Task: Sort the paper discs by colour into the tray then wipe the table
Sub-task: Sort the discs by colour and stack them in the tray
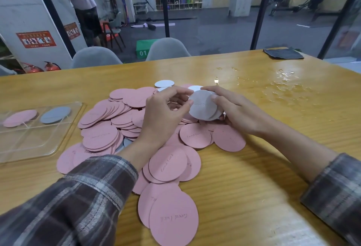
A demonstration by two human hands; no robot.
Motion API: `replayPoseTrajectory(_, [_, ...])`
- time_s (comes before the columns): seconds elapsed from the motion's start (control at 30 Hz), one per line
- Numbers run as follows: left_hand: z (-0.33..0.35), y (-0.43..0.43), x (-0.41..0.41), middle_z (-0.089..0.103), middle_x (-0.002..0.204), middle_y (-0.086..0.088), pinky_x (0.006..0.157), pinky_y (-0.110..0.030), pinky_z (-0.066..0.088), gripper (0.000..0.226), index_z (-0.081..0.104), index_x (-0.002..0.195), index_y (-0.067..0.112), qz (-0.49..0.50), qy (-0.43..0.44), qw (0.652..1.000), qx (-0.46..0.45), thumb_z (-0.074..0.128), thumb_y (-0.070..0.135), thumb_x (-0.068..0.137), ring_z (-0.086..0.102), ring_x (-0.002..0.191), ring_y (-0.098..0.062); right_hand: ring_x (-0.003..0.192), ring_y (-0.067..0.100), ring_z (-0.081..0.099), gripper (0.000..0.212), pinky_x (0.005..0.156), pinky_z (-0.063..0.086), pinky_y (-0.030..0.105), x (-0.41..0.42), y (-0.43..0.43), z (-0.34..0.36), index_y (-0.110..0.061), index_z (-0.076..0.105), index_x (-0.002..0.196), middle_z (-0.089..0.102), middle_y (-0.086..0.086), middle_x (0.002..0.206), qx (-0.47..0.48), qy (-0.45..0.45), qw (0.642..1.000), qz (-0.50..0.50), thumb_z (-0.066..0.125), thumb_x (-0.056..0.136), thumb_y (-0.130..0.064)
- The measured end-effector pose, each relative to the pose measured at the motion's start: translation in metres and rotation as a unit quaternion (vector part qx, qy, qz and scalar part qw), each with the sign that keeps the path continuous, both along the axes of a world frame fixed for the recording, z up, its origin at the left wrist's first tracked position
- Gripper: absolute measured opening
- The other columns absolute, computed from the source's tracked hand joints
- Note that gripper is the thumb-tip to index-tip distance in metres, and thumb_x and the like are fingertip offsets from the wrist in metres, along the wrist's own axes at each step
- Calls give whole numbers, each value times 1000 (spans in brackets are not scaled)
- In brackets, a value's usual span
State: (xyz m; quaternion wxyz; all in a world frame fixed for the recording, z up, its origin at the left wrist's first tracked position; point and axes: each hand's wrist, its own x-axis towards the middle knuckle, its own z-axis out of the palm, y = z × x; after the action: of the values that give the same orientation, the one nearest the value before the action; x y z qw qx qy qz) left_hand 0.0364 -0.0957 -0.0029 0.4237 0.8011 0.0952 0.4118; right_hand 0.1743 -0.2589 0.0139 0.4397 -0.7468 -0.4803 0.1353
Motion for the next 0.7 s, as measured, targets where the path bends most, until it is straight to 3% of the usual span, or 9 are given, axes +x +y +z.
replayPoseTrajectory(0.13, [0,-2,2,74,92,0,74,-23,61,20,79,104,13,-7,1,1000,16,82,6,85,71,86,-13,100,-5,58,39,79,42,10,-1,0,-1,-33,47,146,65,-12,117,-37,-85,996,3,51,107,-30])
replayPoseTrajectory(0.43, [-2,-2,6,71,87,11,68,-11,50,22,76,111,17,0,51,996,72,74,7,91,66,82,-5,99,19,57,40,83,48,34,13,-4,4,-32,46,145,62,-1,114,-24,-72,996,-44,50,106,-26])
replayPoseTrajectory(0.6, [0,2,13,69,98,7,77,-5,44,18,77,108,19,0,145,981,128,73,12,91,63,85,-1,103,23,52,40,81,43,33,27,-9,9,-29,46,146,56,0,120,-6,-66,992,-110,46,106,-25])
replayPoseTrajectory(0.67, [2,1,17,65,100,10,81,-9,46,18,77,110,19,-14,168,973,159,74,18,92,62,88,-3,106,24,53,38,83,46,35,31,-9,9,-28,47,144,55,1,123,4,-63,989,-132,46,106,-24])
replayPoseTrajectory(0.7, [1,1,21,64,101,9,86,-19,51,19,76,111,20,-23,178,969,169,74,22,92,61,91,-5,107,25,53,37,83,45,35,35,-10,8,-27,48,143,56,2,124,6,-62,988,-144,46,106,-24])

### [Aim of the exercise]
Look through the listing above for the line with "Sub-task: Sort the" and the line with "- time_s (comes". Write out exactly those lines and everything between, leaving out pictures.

### [Task result]
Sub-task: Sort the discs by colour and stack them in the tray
A demonstration by two human hands; no robot.
Motion API: `replayPoseTrajectory(_, [_, ...])`
- time_s (comes before the columns): seconds elapsed from the motion's start (control at 30 Hz), one per line

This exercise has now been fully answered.